■ **RECORDS FOR THE EXERCISE**
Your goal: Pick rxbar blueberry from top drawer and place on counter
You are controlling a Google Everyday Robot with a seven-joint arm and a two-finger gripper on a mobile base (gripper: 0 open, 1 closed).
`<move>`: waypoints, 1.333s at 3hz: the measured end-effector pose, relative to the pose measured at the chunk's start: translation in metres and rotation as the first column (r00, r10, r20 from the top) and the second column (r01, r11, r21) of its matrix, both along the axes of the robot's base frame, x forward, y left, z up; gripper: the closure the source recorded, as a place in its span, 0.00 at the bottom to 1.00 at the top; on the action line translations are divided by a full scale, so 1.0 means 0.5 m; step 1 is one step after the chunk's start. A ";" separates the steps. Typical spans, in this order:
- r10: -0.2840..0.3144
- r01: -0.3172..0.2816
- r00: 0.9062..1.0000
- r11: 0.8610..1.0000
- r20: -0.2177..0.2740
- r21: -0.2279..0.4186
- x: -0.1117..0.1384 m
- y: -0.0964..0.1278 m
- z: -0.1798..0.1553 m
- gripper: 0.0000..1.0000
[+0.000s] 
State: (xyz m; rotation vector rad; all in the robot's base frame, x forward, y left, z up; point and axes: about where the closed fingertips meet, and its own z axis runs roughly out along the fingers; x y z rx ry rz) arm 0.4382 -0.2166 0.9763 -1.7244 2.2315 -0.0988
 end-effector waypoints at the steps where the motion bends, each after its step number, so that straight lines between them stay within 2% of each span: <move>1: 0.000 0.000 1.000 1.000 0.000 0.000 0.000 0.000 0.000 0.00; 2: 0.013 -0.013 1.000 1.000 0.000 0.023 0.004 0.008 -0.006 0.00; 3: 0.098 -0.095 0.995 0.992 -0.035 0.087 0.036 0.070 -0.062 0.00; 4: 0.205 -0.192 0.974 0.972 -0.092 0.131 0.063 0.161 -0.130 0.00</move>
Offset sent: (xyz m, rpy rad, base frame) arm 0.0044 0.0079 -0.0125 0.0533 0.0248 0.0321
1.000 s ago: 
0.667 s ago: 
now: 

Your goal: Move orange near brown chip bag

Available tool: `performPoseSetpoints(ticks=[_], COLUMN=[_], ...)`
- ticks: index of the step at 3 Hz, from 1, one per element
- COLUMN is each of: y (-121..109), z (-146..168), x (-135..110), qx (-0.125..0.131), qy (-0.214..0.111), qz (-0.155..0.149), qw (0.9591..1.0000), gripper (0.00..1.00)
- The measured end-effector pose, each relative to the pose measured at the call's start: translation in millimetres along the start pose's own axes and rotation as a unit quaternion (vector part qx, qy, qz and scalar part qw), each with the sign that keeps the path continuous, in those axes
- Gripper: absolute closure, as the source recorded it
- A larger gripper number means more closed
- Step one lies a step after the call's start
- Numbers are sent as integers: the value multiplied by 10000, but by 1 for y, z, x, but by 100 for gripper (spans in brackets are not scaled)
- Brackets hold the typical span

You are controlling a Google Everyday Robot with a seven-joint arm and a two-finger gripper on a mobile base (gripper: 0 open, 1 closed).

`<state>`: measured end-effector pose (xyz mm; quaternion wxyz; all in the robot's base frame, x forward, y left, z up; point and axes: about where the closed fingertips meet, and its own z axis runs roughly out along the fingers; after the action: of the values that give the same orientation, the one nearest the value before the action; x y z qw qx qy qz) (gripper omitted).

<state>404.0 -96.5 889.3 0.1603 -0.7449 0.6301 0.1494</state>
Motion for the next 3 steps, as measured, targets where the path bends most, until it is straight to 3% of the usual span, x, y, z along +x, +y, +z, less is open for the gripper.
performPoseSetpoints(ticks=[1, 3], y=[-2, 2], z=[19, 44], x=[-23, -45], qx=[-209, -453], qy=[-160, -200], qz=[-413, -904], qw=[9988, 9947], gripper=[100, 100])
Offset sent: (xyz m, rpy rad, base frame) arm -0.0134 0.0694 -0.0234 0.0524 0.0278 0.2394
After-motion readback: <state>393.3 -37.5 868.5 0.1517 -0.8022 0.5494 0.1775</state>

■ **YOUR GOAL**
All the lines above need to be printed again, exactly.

■ **REPLY**
Your goal: Pick rxbar blueberry from top drawer and place on counter
You are controlling a Google Everyday Robot with a seven-joint arm and a two-finger gripper on a mobile base (gripper: 0 open, 1 closed).
`<move>`: waypoints, 1.333s at 3hz: the measured end-effector pose, relative to the pose measured at the chunk's start: translation in metres and rotation as the first column (r00, r10, r20 from the top) and the second column (r01, r11, r21) of its matrix, both along the axes of the robot's base frame, x forward, y left, z up; gripper: the closure the source recorded, as a place in its span, 0.00 at the bottom to 1.00 at the top; on the action line translations are divided by a full scale, so 1.0 means 0.5 m; step 1 is one step after the chunk's start. A ";" separates the steps. Typical spans, in this order:
- r10: -0.2840..0.3144
- r01: -0.3172..0.2816
- r00: 0.9062..1.0000
- r11: 0.8610..1.0000
- r20: -0.2177..0.2740
- r21: -0.2279..0.4186
- x: -0.1117..0.1384 m
- y: -0.0964..0.1278 m
- z: -0.1798..0.1553 m
- gripper: 0.0000..1.0000
[+0.000s] 
State: (xyz m; rotation vector rad; all in the robot's base frame, x forward, y left, z up; point and axes: about where the closed fingertips meet, and its own z axis runs roughly out along the fingers; x y z rx ry rz) arm 0.4382 -0.2166 0.9763 -1.7244 2.2315 -0.0988
 end-effector waypoints at the steps where the motion bends, each after its step number, so that straight lines between them stay within 2% of each span: <move>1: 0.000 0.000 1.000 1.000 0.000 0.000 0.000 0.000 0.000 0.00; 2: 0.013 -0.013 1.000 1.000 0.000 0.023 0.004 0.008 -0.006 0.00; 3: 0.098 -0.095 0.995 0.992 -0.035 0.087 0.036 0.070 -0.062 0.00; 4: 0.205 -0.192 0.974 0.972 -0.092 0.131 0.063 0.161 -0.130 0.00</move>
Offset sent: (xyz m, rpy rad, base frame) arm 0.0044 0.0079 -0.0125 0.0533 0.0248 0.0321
1.000 s ago: 
0.667 s ago: 
now: 

Your goal: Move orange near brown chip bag

Available tool: `performPoseSetpoints(ticks=[_], COLUMN=[_], ...)`
- ticks: index of the step at 3 Hz, from 1, one per element
- COLUMN is each of: y (-121..109), z (-146..168), x (-135..110), qx (-0.125..0.131), qy (-0.214..0.111), qz (-0.155..0.149), qw (0.9591..1.0000), gripper (0.00..1.00)
- The measured end-effector pose, each relative to the pose measured at the call's start: translation in millimetres along the start pose's own axes and rotation as a unit quaternion (vector part qx, qy, qz and scalar part qw), each with the sign that keeps the path continuous, in those axes
- Gripper: absolute closure, as the source recorded it
- A larger gripper number means more closed
- Step one lies a step after the call's start
- Numbers are sent as integers: the value multiplied by 10000, but by 1 for y, z, x, but by 100 for gripper (spans in brackets are not scaled)
- Brackets hold the typical span

You are controlling a Google Everyday Robot with a seven-joint arm and a two-finger gripper on a mobile base (gripper: 0 open, 1 closed).

`<state>`: measured end-effector pose (xyz mm; quaternion wxyz; all in the robot's base frame, x forward, y left, z up; point and axes: about where the closed fingertips meet, and its own z axis runs roughly out along the fingers; after the action: of the values that give the same orientation, the one nearest the value before the action; x y z qw qx qy qz) (gripper omitted).

<state>404.0 -96.5 889.3 0.1603 -0.7449 0.6301 0.1494</state>
Motion for the next 3 steps, as measured, targets where the path bends most, until it is straight to 3% of the usual span, x, y, z along +x, +y, +z, less is open for the gripper.
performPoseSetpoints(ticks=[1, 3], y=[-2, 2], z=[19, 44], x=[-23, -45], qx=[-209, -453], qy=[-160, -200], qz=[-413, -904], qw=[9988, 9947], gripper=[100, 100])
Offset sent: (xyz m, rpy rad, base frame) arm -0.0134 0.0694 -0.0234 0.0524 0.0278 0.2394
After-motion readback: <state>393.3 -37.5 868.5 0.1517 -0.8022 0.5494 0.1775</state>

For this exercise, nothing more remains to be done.